#### Description of the task
Copy out every line of the material below, character for character, apart from the pictures.

#### Dataset section
----------------------------------------
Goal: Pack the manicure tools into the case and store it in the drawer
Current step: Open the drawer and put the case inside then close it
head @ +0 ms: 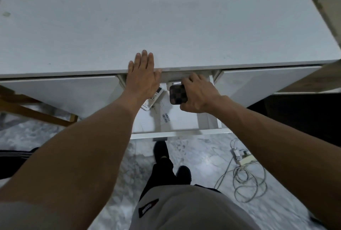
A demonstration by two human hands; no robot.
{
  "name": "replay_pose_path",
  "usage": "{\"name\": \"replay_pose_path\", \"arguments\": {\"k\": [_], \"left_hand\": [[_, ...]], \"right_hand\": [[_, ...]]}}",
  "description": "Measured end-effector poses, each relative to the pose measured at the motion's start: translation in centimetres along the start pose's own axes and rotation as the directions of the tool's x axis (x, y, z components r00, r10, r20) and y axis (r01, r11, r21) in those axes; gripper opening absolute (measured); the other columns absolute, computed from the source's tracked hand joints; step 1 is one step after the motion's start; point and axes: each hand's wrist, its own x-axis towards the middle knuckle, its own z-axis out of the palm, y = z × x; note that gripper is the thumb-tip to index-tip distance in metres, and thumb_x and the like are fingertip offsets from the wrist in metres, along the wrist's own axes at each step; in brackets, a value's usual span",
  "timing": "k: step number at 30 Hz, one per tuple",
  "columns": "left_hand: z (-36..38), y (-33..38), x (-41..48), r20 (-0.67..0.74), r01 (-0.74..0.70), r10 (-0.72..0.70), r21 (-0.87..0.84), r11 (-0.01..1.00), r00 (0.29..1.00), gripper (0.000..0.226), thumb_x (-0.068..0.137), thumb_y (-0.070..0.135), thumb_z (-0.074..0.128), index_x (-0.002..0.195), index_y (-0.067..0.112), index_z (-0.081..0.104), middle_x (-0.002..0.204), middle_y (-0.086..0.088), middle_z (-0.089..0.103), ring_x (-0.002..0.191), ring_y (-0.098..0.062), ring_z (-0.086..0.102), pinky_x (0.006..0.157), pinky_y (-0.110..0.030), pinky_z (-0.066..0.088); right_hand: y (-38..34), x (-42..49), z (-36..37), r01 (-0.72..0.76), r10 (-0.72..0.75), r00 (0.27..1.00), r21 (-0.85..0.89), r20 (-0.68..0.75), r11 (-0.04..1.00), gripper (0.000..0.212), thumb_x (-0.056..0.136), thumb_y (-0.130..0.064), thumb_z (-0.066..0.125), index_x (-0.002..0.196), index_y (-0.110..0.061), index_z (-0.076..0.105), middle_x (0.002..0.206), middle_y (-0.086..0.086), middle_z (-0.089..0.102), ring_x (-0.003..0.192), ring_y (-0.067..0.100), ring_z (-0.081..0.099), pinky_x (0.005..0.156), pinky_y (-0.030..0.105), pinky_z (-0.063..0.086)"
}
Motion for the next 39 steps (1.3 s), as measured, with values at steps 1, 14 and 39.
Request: {"name": "replay_pose_path", "arguments": {"k": [1,14,39], "left_hand": [[0.1,0.0,0.0,-0.002,0.002,-0.002,-0.001,1.0,1.0,0.062,0.104,0.039,0.023,0.155,0.007,0.007,0.164,-0.014,0.002,0.151,-0.031,0.0,0.121,-0.047,0.002],[2.1,0.4,0.0,-0.191,0.05,-0.05,-0.001,0.999,0.98,0.061,0.102,0.04,0.019,0.155,0.011,0.016,0.164,-0.011,0.01,0.152,-0.026,0.007,0.121,-0.042,0.001],[3.4,0.2,0.4,-0.267,0.075,-0.082,-0.038,0.996,0.96,0.057,0.103,0.038,0.022,0.153,0.013,0.026,0.162,-0.009,0.021,0.151,-0.024,0.014,0.121,-0.04,0.004]], "right_hand": [[0.1,0.2,0.5,-0.009,0.009,1.0,0.01,0.022,1.0,0.068,0.069,-0.042,0.07,0.125,-0.011,0.047,0.129,0.013,0.047,0.122,0.035,0.043,0.093,0.048,0.049],[0.8,7.3,7.0,-0.113,0.116,0.977,-0.024,0.18,0.993,0.067,0.076,-0.03,0.07,0.134,-0.01,0.041,0.131,0.014,0.043,0.12,0.036,0.043,0.093,0.048,0.049],[1.2,9.5,11.1,-0.161,0.148,0.971,0.058,0.187,0.985,0.071,0.082,-0.026,0.068,0.141,-0.009,0.033,0.137,0.014,0.044,0.123,0.035,0.044,0.099,0.045,0.044]]}}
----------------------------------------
#### Task answer
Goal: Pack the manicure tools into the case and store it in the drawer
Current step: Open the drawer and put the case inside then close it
head @ +0 ms: 
A demonstration by two human hands; no robot.
{
  "name": "replay_pose_path",
  "usage": "{\"name\": \"replay_pose_path\", \"arguments\": {\"k\": [_], \"left_hand\": [[_, ...]], \"right_hand\": [[_, ...]]}}",
  "description": "Measured end-effector poses, each relative to the pose measured at the motion's start: translation in centimetres along the start pose's own axes and rotation as the directions of the tool's x axis (x, y, z components r00, r10, r20) and y axis (r01, r11, r21) in those axes; gripper opening absolute (measured); the other columns absolute, computed from the source's tracked hand joints; step 1 is one step after the motion's start; point and axes: each hand's wrist, its own x-axis towards the middle knuckle, its own z-axis out of the palm, y = z × x; note that gripper is the thumb-tip to index-tip distance in metres, and thumb_x and the like are fingertip offsets from the wrist in metres, along the wrist's own axes at each step; in brackets, a value's usual span",
  "timing": "k: step number at 30 Hz, one per tuple",
  "columns": "left_hand: z (-36..38), y (-33..38), x (-41..48), r20 (-0.67..0.74), r01 (-0.74..0.70), r10 (-0.72..0.70), r21 (-0.87..0.84), r11 (-0.01..1.00), r00 (0.29..1.00), gripper (0.000..0.226), thumb_x (-0.068..0.137), thumb_y (-0.070..0.135), thumb_z (-0.074..0.128), index_x (-0.002..0.195), index_y (-0.067..0.112), index_z (-0.081..0.104), middle_x (-0.002..0.204), middle_y (-0.086..0.088), middle_z (-0.089..0.103), ring_x (-0.002..0.191), ring_y (-0.098..0.062), ring_z (-0.086..0.102), pinky_x (0.006..0.157), pinky_y (-0.110..0.030), pinky_z (-0.066..0.088); right_hand: y (-38..34), x (-42..49), z (-36..37), r01 (-0.72..0.76), r10 (-0.72..0.75), r00 (0.27..1.00), r21 (-0.85..0.89), r20 (-0.68..0.75), r11 (-0.04..1.00), gripper (0.000..0.212), thumb_x (-0.056..0.136), thumb_y (-0.130..0.064), thumb_z (-0.066..0.125), index_x (-0.002..0.196), index_y (-0.110..0.061), index_z (-0.076..0.105), middle_x (0.002..0.206), middle_y (-0.086..0.086), middle_z (-0.089..0.102), ring_x (-0.003..0.192), ring_y (-0.067..0.100), ring_z (-0.081..0.099), pinky_x (0.005..0.156), pinky_y (-0.030..0.105), pinky_z (-0.063..0.086)"
}
Motion for the next 39 steps (1.3 s), as measured, with values at steps 1, 14 and 39.
Request: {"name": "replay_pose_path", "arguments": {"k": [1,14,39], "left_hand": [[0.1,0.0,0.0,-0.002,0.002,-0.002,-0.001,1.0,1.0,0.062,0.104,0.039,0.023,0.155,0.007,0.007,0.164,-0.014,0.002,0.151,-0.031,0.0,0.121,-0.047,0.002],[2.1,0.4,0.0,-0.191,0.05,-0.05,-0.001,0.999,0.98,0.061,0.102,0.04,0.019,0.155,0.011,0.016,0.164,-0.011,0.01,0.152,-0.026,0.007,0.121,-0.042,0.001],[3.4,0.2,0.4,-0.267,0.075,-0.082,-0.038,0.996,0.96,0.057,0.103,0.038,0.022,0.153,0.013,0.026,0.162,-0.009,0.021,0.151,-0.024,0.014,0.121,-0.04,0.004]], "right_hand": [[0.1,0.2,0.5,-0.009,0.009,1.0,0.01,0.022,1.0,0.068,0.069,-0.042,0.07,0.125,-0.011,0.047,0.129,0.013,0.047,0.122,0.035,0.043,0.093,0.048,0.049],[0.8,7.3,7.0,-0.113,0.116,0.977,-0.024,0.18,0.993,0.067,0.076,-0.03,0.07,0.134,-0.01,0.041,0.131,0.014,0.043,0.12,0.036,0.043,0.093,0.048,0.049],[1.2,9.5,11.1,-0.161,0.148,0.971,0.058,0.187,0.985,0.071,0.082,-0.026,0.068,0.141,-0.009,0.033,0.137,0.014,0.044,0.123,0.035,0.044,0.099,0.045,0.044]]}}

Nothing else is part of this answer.